I want to be able to use a "groupby" on my pandas dataframe using different custom functions for each columns. For example, if I have this as input:
annotator event interval_presence duration
3 birds [0,5] 5
3 birds [7,9] 10
3 voices [1,2] 10
3 traffic [1,7] 7
5 voices [4,7] 4
5 voices [5,10] 6
5 traffic [0,1] 4
Where each item in "interval_presence" is a pandas interval. When merging, I want to take the mean of column "duration" and I want to use "pd.arrays.IntervalArray" and "piso.union" on my intervals in "interval_presence". So this would be the output:
annotator event interval_presence duration
3 birds [[0,5],[7,9]] 7.5
3 voices [1,2] 10
3 traffic [1,7] 7
5 voices [4,10] 5
5 traffic [0,1] 4
Right now, I know how to merge my intervals thanks to the answer in the post: Pandas: how to merge rows by union of intervals.
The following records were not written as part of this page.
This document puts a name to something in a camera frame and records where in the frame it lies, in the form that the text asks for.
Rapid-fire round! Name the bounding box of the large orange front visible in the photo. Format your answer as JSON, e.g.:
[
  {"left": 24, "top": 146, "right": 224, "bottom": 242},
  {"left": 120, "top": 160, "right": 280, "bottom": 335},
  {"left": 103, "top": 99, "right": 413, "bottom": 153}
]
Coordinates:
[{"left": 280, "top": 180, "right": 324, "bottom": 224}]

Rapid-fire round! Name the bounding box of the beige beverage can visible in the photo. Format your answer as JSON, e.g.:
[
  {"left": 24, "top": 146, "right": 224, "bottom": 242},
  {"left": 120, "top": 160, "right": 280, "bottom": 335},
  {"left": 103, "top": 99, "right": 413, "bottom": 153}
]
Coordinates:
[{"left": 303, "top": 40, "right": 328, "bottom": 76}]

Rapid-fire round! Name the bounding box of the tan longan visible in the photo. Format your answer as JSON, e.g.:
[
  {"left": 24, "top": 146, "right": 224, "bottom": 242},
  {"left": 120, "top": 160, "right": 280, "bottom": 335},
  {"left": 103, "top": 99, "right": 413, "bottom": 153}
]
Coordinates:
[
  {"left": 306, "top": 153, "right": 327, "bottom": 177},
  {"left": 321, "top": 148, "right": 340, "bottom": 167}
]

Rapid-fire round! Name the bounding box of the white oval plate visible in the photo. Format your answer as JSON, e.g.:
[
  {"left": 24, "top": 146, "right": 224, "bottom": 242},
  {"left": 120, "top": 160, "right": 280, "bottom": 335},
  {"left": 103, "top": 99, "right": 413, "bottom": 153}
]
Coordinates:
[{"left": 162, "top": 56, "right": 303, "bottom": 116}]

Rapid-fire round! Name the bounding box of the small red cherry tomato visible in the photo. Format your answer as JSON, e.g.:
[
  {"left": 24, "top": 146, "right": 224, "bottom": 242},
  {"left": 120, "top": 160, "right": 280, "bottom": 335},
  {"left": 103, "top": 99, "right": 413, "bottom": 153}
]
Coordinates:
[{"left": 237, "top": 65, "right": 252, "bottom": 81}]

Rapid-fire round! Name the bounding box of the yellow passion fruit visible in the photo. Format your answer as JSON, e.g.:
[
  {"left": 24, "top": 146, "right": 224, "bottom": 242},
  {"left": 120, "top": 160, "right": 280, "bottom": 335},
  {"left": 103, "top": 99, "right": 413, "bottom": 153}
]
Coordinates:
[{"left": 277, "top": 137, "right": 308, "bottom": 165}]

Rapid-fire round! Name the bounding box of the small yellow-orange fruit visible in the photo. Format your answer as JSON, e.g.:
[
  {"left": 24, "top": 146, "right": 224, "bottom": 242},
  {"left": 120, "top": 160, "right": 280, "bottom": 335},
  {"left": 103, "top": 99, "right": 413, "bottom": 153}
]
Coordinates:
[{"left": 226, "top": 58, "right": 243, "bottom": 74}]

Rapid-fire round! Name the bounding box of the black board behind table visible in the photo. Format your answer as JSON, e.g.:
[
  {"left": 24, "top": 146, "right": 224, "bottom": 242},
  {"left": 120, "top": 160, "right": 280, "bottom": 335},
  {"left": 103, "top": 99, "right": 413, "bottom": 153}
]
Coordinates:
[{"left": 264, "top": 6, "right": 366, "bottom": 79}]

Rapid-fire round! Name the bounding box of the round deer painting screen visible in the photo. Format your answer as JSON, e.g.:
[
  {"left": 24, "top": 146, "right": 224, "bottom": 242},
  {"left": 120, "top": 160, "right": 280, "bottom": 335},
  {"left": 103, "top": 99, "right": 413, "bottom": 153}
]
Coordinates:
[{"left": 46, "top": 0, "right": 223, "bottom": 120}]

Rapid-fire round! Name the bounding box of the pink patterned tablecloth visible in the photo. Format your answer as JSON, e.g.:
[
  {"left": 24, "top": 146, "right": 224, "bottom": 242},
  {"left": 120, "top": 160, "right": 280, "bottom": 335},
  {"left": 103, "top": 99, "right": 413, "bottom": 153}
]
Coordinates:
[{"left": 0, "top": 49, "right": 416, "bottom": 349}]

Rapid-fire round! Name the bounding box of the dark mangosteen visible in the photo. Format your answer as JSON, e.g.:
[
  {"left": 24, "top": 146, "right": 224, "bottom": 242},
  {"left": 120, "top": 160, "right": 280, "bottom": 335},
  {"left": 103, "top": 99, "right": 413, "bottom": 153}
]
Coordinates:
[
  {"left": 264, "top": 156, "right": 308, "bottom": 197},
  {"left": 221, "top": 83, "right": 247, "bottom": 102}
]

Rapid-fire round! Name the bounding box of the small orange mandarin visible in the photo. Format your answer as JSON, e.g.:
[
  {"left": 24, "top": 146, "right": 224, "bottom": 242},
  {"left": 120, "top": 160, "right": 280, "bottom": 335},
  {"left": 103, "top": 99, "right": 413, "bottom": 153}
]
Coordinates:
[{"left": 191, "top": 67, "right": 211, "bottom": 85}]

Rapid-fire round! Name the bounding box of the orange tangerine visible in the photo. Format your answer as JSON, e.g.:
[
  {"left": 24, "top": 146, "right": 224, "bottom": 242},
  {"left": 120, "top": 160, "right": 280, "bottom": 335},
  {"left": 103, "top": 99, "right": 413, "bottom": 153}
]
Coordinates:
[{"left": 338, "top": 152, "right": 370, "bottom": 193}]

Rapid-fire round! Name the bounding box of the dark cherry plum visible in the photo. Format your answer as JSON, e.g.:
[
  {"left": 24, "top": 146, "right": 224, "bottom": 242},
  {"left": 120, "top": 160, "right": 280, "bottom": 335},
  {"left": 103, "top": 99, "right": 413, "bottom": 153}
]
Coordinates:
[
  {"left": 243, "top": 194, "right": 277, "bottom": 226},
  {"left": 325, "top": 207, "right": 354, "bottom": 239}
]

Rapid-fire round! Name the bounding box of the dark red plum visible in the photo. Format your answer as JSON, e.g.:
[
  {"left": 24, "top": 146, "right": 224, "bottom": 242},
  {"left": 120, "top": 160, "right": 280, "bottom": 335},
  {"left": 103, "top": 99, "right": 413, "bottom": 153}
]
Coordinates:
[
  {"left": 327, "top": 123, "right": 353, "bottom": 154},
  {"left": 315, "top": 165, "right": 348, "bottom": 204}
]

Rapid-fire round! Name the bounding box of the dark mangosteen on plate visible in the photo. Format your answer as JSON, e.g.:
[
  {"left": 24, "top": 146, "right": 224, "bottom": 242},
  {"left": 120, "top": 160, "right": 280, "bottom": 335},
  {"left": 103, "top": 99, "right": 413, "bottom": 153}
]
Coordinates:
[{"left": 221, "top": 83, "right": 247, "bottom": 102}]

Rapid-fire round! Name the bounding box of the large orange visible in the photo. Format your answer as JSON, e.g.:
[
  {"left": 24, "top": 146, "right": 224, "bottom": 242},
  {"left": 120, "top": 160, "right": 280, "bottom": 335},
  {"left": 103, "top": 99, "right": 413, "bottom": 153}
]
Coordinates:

So the solution would be:
data = data.groupby(['annotator', 'event'])['interval_presence'] \
.apply(pd.arrays.IntervalArray) \
.apply(piso.union) \
.reset_index()
But how can I simultaneously apply a "mean" function to "duration" ?
CodePudding user response:
You used the wrong agg
syntax. Try this:
df.groupby(["annotator", "event"]).agg({
"interval_presence": lambda s: piso.union(pd.arrays.IntervalArray(s)),
"duration": "mean"
})
Within the lambda, s
is a series of pd.Interval
objects.